Your answer is the lines below, exactly, from the one that contains "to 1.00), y" through the one that contains "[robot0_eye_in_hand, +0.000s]", both included.

Top of Available data

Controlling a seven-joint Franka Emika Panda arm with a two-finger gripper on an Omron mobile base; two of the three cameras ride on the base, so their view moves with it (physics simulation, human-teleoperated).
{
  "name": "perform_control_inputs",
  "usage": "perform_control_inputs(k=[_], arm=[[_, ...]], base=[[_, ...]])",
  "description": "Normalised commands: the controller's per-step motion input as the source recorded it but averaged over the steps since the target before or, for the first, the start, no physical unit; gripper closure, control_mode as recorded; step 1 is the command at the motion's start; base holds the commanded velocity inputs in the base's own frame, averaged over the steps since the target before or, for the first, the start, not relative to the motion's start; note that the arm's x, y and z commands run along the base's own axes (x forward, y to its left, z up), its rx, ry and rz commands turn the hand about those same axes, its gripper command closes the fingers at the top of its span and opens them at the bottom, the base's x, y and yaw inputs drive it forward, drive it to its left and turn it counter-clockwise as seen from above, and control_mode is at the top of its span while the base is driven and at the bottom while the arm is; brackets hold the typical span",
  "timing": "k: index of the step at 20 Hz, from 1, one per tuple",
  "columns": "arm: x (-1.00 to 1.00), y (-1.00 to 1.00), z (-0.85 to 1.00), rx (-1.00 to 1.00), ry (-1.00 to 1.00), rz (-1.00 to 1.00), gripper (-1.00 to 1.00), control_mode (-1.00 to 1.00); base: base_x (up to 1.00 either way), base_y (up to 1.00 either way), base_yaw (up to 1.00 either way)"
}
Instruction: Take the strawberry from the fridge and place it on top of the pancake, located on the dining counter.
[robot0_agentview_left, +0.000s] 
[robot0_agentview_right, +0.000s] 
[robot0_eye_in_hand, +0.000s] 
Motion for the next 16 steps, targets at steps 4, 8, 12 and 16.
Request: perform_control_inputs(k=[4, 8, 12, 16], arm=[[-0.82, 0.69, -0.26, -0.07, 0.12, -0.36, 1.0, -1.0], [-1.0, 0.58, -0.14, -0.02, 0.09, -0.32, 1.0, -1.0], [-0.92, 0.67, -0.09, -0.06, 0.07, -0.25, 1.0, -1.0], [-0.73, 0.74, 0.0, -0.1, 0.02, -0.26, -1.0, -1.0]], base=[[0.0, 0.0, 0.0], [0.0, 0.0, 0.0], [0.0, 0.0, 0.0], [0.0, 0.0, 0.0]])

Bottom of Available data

Response box>
  "columns": "arm: x (-1.00 to 1.00), y (-1.00 to 1.00), z (-0.85 to 1.00), rx (-1.00 to 1.00), ry (-1.00 to 1.00), rz (-1.00 to 1.00), gripper (-1.00 to 1.00), control_mode (-1.00 to 1.00); base: base_x (up to 1.00 either way), base_y (up to 1.00 either way), base_yaw (up to 1.00 either way)"
}
Instruction: Take the strawberry from the fridge and place it on top of the pancake, located on the dining counter.
[robot0_agentview_left, +0.000s] 
[robot0_agentview_right, +0.000s] 
[robot0_eye_in_hand, +0.000s] 

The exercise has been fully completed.